E tale deve averla ritenuta anche il legislatore che, pur riconoscendo l’attualissimo disvalore del fenomeno, ha preferito legalizzare la fattispecie, perché difficilmente punibile.

Grave errore, se si tratta solo di questo, machiavellica e scellerata scelta se, invece, si è voluto liberare le mani di chi aveva il terrore della firma.

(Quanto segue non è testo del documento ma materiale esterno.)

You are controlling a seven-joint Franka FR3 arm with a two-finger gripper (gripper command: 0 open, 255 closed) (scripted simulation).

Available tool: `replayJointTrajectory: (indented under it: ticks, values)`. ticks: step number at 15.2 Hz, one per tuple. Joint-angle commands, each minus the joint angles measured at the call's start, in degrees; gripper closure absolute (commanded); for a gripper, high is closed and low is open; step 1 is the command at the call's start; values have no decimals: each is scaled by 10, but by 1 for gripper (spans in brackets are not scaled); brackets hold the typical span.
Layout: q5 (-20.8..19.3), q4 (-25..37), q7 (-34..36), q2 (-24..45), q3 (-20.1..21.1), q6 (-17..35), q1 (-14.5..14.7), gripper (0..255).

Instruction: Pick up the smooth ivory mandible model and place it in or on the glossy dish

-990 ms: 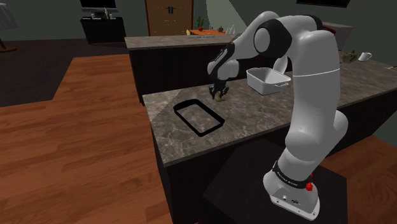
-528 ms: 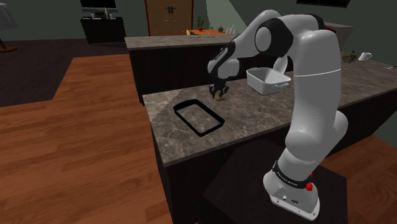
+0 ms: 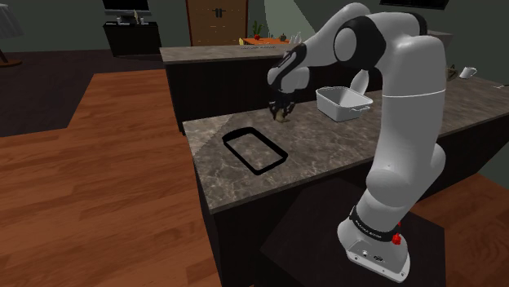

Liberare quelle mani ha significato legittimare qualsiasi abuso non sussumibile sotto altre più gravi (ma lo saranno davvero?) reati.

Perché se la corruzione è grave, ebbene sappiamo che la contropartita al favore è il danaro o cose simili, ma nell’abuso la contropartita è la gestione del potere a tutto tondo, quindi fenomeno drammaticamente più grave del singolo episodio di corruzione.

Pensiamo, per esempio, a un ospedale dove le gerarchie vengano stravolte dall’amichetta del potente (situazione anche invertibile, in ossequio al riconoscimento alle donne di poter paritariamente compiere scempiaggini), o pensiamo alla direzione dell’ente affidata al portaborse fedele, o pensiamo anche a un amministratore locale che disconosca, per sé, le norme.

Ma ovviamente si possono fare mille esempi, tutti buoni e tutti sintomo di un malessere cronico e gravissimo che intorbida il vivere civile.

Talchè la scelta del legislatore non può che definirsi ritagliata esattamente sul corpo del politico di malaffare, e perché non si facciano sprechi, sarà preferito il politico di puro malaffare, certamente più propenso ad approfittarne.

E dico il politico, ma intendo anche l’amministratore che esercita potere, come può accadere nell’esempio riportato dell’ospedale o all’interno di qualsiasi ente pubblico.

Una legge ad lobby, come ormai deve ritenersi il mondo del potere, che di democratico conserva solo la possibilità di poterne far parte, seguendo un’umile trafila che, come ogni cosa di malaffare, usa criteri più rigidi e “seri” perché qualcuno emerga.

L’abuso di ufficio andrebbe ripristinato, senza, in Italia, siamo destinati alla guerra civile, perché all’ennesima tragedia, figlia del nepotismo, più di qualcuno finirà pur per ribellarsi seriamente.